Data segment:

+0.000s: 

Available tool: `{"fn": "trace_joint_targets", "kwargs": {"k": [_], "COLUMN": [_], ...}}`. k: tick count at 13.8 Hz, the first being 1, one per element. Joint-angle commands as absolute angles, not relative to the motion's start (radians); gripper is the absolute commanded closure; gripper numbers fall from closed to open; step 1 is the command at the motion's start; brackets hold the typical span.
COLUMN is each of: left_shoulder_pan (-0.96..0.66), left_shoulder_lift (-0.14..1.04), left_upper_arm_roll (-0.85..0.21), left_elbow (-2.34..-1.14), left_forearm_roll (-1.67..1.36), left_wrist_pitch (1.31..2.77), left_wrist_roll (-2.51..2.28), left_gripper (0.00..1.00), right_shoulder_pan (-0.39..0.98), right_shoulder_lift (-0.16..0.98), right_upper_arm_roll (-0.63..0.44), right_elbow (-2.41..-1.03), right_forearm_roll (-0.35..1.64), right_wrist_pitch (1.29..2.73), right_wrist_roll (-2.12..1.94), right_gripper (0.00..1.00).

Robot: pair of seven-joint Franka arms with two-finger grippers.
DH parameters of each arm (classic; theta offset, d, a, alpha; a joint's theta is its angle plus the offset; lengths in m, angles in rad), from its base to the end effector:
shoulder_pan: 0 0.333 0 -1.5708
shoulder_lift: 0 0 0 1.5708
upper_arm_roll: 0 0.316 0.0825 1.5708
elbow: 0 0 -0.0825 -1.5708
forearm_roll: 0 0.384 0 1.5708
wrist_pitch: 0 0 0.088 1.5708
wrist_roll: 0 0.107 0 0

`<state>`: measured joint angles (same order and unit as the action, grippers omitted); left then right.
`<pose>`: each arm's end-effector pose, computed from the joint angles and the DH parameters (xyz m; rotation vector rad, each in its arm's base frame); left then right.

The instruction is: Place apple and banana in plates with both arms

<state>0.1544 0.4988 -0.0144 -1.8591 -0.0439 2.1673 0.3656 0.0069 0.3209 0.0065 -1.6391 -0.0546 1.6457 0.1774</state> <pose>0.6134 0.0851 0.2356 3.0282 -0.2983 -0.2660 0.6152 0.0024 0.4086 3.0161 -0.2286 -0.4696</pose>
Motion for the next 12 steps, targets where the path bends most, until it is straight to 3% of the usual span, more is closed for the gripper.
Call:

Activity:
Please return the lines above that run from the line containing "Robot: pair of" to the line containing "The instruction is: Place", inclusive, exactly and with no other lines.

Output of the task:
Robot: pair of seven-joint Franka arms with two-finger grippers.
DH parameters of each arm (classic; theta offset, d, a, alpha; a joint's theta is its angle plus the offset; lengths in m, angles in rad), from its base to the end effector:
shoulder_pan: 0 0.333 0 -1.5708
shoulder_lift: 0 0 0 1.5708
upper_arm_roll: 0 0.316 0.0825 1.5708
elbow: 0 0 -0.0825 -1.5708
forearm_roll: 0 0.384 0 1.5708
wrist_pitch: 0 0 0.088 1.5708
wrist_roll: 0 0.107 0 0

`<state>`: measured joint angles (same order and unit as the action, grippers omitted); left then right.
`<pose>`: each arm's end-effector pose, computed from the joint angles and the DH parameters (xyz m; rotation vector rad, each in its arm's base frame); left then right.

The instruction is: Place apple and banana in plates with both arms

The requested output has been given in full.